Tiga bulan berlalu, rencana makan malam itu berganti dengan kencan sepanjang hari. Sepasang kekasih itu sejak pagi telah menghabiskan waktu bersama. Jogging di Alun-Alun Kidul, sarapan soto di sekitar alun-alun, siangnya bermalas-malasan, sore hari mereka ke salah satu cafe yang ada di daerah Seturan, dan malam ini keduanya makan malam di sebuah kedai jejepangan kelas menengah yang sedang booming di kalangan masyarakat Jogja dan Sleman.

Keduanya duduk berseberangan, di meja khusus dua orang, saling berhadapan. Tidak banyak bicara karena seharian keduanya telah menceritakan banyak hal. Keduanya sama-sama kehabisan kata-kata.
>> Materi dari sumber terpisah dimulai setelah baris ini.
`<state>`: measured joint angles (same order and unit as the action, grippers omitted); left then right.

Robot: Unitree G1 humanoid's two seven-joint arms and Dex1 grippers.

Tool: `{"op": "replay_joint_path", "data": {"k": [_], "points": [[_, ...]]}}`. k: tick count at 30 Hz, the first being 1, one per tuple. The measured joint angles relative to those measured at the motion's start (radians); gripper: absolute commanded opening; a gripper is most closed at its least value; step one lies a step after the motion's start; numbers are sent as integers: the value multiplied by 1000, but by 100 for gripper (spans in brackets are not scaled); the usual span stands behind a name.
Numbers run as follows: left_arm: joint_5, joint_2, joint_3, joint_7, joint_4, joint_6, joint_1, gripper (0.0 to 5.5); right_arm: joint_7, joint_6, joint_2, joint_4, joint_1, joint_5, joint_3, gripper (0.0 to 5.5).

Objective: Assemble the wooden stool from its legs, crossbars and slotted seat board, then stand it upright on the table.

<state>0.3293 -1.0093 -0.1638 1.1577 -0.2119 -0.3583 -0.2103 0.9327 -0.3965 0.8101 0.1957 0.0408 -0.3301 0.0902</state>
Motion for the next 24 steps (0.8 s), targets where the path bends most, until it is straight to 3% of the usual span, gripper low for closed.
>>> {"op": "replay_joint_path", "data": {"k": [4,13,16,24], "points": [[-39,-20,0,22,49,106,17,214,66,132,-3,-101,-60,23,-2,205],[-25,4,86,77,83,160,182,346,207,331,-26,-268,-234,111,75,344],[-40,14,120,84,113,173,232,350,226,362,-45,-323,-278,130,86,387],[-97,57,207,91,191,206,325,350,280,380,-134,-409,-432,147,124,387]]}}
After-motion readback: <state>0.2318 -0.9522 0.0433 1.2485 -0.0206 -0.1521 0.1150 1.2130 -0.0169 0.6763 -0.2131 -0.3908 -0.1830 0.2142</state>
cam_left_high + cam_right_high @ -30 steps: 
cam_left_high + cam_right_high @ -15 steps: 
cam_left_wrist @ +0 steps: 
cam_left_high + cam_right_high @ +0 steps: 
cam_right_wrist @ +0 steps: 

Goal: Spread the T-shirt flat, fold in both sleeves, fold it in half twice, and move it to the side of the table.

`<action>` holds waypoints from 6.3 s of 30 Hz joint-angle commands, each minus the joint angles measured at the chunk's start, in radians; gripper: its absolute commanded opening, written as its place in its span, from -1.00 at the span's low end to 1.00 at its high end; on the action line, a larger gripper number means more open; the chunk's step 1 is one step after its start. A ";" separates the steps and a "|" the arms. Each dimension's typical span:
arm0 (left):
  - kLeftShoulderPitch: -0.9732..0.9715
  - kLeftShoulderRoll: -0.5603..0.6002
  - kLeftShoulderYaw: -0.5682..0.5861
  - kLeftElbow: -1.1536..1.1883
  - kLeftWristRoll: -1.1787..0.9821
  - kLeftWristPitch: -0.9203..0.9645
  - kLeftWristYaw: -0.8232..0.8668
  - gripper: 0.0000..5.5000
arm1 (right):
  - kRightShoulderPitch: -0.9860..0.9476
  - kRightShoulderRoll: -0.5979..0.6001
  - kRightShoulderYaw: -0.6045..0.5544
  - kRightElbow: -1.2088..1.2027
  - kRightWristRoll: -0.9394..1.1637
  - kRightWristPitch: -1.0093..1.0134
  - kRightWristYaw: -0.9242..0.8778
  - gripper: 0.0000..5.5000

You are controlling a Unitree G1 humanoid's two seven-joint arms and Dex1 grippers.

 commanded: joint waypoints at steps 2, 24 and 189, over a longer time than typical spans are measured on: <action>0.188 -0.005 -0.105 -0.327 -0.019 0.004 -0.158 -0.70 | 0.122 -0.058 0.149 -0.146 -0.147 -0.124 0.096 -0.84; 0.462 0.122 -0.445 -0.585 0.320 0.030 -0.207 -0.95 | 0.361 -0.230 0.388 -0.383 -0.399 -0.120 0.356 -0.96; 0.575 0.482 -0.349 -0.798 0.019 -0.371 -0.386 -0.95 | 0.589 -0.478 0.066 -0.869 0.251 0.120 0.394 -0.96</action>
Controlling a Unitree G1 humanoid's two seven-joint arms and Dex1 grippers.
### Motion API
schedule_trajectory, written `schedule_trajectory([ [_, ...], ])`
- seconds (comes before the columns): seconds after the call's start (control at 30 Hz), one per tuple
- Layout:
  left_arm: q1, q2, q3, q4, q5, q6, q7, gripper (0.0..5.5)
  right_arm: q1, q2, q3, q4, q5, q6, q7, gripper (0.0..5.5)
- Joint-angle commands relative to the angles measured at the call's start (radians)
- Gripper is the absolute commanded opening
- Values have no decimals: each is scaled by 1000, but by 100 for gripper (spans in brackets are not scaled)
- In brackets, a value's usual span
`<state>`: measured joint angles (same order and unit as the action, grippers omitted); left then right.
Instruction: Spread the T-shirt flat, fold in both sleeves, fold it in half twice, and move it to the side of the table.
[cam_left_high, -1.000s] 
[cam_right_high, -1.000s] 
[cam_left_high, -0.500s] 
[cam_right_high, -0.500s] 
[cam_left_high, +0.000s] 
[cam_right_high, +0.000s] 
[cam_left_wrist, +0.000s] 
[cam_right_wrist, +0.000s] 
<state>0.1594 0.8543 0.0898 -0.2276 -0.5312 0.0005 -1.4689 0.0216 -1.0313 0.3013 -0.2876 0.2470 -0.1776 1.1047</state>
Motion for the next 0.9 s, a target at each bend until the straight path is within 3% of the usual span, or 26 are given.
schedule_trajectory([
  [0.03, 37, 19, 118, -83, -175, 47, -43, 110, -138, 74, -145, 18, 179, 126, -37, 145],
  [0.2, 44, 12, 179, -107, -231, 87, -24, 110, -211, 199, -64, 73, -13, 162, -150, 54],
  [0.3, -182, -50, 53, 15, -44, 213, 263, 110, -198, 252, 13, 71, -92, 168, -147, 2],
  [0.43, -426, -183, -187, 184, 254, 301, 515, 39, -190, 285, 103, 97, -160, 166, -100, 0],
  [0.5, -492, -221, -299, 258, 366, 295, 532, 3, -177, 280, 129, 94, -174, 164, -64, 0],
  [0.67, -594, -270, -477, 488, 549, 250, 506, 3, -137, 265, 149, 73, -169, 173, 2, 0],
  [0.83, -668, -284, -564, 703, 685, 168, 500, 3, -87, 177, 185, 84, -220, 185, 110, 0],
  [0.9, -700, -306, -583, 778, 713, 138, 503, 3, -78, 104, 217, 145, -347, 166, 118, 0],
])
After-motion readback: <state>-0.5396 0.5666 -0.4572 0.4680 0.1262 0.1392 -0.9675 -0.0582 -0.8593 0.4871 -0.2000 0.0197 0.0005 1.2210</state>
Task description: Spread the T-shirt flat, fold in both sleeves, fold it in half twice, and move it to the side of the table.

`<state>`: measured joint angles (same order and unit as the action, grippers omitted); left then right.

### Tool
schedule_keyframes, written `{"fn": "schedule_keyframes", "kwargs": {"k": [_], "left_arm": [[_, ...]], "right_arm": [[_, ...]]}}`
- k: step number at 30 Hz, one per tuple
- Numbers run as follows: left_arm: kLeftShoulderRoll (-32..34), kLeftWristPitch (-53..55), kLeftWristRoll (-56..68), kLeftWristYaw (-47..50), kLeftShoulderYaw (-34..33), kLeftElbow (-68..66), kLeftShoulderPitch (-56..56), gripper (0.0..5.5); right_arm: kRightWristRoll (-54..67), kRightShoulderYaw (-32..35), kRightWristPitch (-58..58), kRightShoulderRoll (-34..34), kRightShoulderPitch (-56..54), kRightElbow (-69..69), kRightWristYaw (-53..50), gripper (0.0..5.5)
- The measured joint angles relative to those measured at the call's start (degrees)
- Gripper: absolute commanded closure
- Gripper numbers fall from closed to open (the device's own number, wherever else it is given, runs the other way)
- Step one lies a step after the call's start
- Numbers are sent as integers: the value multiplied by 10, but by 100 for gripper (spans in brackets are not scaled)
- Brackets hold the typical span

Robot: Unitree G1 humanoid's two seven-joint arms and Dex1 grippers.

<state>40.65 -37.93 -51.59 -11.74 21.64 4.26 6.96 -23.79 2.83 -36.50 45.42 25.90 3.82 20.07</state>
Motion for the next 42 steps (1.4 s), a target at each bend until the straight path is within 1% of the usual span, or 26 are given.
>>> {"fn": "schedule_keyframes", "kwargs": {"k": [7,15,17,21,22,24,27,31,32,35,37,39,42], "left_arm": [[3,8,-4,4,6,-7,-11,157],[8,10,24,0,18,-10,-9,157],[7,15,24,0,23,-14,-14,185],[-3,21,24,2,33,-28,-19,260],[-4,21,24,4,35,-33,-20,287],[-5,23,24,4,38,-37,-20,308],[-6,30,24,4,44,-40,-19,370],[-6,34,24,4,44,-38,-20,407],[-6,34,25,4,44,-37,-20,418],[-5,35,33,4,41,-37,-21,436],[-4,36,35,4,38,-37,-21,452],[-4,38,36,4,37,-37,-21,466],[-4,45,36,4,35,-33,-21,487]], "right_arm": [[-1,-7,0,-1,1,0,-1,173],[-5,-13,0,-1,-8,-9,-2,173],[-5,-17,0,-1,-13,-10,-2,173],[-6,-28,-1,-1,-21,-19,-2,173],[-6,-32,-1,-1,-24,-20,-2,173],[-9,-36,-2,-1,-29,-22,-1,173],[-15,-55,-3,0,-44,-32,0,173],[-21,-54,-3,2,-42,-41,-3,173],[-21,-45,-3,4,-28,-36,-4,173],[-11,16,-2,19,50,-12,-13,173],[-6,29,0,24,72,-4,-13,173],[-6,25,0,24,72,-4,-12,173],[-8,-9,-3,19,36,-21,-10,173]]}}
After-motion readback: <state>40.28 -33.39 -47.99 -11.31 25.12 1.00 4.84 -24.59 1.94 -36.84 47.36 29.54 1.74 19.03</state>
Perasaan Pansa mulai tidak nyaman, badan sebelah kirinya mulai terasa sakit, terutama punggung bagian entong-entong (1). Rasa sakit itu menjalar ke bagian dada sebelah kiri. Ia memijat punggungnya dengan tangan kanan.

"Gatal?" Cinta bertanya bingung.

"Nggak, pegal. Sudah lama kaya gini.

Cinta menatap Pansa khawatir. "Sejak kapan?"

"SMA mungkin. Tenang saja, cuma pegal biasa. Kalau dibawa tidur sembuh."

"Kalau sudah sejak SMA apa nggak sebaiknya diperiksa?"

"Sudah pernah, dokter bilangnya cuma karena aku sering kerja di depan komputer dan sering bawa barang berat. Waktu SMA dan kuliah, kan, aku sering bawa laptop pakai tas punggung." Pansa tidak berbohong, dokter yang memeriksanya sekian tahun lalu memang mengatakan hal tersebut.

Pansa menguap. Rasanya ia sangat lelah. Menjelajah Jogja dan Sleman seharian penuh serta menghampiri tempat yang ramai benar-benar melelahkan baginya. Ia tahu ia butuh tidur. Rasa sakit ini disebabkan karena tubuhnya mulai memintanya untuk beristirahat.

Pansa meletakkan kepalanya di atas meja. Meja itu masih kosong, pramusaji belum menghidangkan pesanan mereka. Melihat tingkat laku Pansa, Cinta tersenyum, diusapnyakepala Pansa dengan lembut.

Ia sudah hampir tertidur, tetapi samar-samar ia mendengar suara pramusaji. Ketika ia mendengar suara mangkok diletakkan di atas meja, ia bergegas tersadar sepenuhnya, dibuat kaget oleh suara itu. Kini dadanya terasa lebih sakit dari sebelumnya, ia menarik napas panjang untuk mengatur napasnya yang mulai terasa sesak. Ia harus tampak baik-baik saja.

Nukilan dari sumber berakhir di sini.